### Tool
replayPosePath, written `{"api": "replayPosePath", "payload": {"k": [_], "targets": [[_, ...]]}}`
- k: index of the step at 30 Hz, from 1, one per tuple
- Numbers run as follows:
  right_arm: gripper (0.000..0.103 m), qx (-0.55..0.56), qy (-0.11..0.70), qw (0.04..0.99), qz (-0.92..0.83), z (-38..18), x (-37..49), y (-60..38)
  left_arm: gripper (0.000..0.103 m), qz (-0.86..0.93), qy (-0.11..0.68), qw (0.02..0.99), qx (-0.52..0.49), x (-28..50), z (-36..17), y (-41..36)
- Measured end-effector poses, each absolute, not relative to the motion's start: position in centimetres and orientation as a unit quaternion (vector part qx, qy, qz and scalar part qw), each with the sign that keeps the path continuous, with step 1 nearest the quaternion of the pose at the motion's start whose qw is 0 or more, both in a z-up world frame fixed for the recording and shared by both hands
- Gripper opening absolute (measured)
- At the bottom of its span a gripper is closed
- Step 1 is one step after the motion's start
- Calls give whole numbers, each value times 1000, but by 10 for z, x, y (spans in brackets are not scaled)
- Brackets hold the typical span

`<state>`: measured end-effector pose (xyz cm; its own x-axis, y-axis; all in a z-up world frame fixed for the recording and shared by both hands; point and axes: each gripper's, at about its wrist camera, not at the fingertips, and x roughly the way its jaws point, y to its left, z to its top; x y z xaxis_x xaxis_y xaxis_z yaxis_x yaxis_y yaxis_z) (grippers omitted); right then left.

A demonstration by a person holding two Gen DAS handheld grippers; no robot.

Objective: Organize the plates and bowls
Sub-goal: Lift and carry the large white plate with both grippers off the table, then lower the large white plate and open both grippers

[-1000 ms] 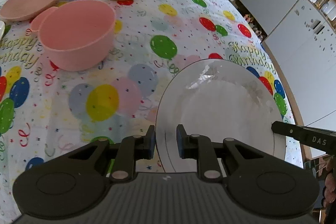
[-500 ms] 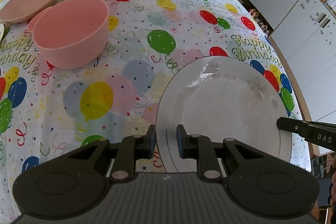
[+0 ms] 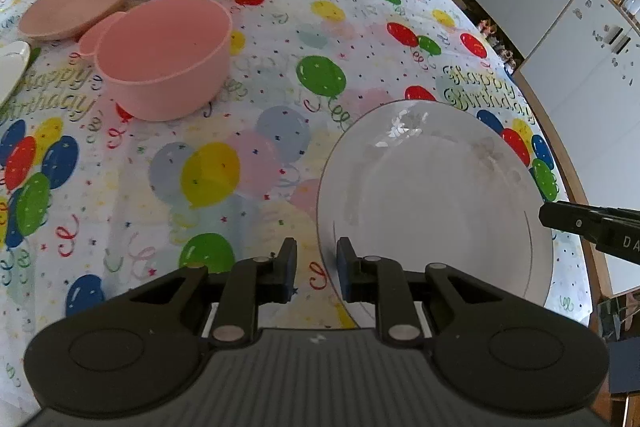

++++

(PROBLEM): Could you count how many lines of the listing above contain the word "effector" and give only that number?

(TASK RESULT): 2